Mexican-American advocacy group

Pueblo Sin Fronteras (English: People without Borders) is an immigration rights group known for organizing several high-profile migrant caravans in Mexico and Central America. The organization's efforts to facilitate immigration and calls for open borders attracted considerable amounts of coverage in the Mexican and American media. Pueblo Sin Fronteras seeks to "build solidarity bridges among peoples and tear down border walls imposed by greed."

== Operations ==
Pueblo Sin Fronteras, formed in 2009, is a transborder organization made up of activists of diverse nationality and immigration statuses that promotes accompaniment, humanitarian assistance, leadership development, recognition of human rights, and coordination of know-your-rights training along migrant routes, as well as monitoring and raising awareness of human rights. The group builds shelters for migrants on the trek north to the Mexican-American border and provides legal counsel to them. Activists affiliated with the group are present in the United States, where the organization actively raises funds and organizes protest actions against U.S. immigration policy. The organization is a member organization of the National Day Laborer Organizing Network.

One of the group’s first programs offered classes to day laborers about workplace rights.

The group expanded its work south of the border several years ago, inspired in part by the story of 72 Central American migrants who were kidnapped and massacred by a criminal group in northern Mexico in 2010. It opened two migrant shelters in the notoriously violent border state of Sonora in 2015 and 2016.

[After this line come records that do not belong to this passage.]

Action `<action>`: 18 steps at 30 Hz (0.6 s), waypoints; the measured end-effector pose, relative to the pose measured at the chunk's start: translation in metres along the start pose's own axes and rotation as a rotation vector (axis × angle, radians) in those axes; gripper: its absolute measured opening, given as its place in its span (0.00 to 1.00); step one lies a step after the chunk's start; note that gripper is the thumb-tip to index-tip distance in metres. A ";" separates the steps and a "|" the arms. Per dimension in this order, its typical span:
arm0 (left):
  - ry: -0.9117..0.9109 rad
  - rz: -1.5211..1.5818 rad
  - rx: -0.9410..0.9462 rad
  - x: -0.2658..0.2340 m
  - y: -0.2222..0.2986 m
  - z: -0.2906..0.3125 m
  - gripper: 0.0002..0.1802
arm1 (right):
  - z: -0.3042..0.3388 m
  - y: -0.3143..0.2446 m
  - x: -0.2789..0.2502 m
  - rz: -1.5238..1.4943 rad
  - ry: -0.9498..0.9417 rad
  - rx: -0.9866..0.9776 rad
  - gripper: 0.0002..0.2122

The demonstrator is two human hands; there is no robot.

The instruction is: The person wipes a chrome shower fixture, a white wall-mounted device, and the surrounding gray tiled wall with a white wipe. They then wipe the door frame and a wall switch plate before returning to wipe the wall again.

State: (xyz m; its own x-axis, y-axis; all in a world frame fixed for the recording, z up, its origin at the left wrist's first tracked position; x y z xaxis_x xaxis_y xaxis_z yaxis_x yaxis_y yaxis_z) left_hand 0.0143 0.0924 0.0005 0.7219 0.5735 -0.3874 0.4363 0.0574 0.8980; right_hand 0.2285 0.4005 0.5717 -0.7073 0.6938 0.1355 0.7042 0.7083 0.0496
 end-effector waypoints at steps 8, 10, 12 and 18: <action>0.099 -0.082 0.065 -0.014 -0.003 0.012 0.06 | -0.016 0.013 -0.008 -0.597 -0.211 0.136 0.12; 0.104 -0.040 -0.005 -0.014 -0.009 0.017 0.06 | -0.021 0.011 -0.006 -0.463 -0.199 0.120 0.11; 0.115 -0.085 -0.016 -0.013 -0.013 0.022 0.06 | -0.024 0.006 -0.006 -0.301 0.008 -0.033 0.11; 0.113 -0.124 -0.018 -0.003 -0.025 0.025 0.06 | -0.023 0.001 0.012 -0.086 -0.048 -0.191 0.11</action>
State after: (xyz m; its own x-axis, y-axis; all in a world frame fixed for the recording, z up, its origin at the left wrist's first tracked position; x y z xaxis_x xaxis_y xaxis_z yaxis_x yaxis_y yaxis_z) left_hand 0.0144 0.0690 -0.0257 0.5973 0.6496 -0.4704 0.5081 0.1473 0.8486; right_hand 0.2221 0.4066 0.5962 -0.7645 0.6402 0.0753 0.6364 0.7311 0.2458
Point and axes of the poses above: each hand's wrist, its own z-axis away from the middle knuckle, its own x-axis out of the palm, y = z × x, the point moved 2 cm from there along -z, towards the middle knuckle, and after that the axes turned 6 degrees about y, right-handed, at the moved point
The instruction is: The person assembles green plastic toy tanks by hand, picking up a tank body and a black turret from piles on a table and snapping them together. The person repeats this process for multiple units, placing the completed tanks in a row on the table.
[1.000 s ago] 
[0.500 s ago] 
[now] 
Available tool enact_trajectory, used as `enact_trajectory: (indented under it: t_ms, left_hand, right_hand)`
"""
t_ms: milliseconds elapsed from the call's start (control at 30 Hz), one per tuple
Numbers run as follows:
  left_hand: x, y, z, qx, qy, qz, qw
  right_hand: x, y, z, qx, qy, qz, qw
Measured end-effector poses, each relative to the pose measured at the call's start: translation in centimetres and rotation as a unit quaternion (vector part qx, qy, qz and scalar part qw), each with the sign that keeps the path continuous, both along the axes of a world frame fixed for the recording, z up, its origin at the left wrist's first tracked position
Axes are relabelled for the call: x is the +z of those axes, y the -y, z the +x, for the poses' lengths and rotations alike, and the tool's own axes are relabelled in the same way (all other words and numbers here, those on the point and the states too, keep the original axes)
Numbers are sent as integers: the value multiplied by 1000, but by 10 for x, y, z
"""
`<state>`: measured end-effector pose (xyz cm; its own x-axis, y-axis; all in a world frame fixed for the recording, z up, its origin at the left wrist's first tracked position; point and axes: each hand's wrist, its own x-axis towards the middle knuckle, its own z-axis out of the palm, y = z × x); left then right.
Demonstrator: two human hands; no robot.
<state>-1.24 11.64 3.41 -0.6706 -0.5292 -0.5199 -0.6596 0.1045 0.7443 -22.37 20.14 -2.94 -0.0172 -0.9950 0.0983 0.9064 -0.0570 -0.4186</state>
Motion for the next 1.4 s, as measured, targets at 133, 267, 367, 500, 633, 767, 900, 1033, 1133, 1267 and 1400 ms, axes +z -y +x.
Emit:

The organization is notable for coordinating several high-profile migrant caravans in April 2018 and October 2018. These caravans, which traveled from Central America into Mexico, were the subject of widespread media coverage. Unlike the April caravan, the October 2018 caravan was not directly organized by Pueblo Sin Fronteras, with the group instead offering logistical support.

Pueblo Sin Fronteras is sometimes confused with another group of the same name, which no longer exists . The other Pueblo Sin Fronteras, was established in Chicago in 1987 to campaign for immigration reform with a path to citizenship. In 2006, during the campaign to block the deportation to Mexico of Elvira Arellano and separation from her US born son, Pueblo Sin Fronteras changed its name to La Familia Latina Unida Sin Fronteras or FLU.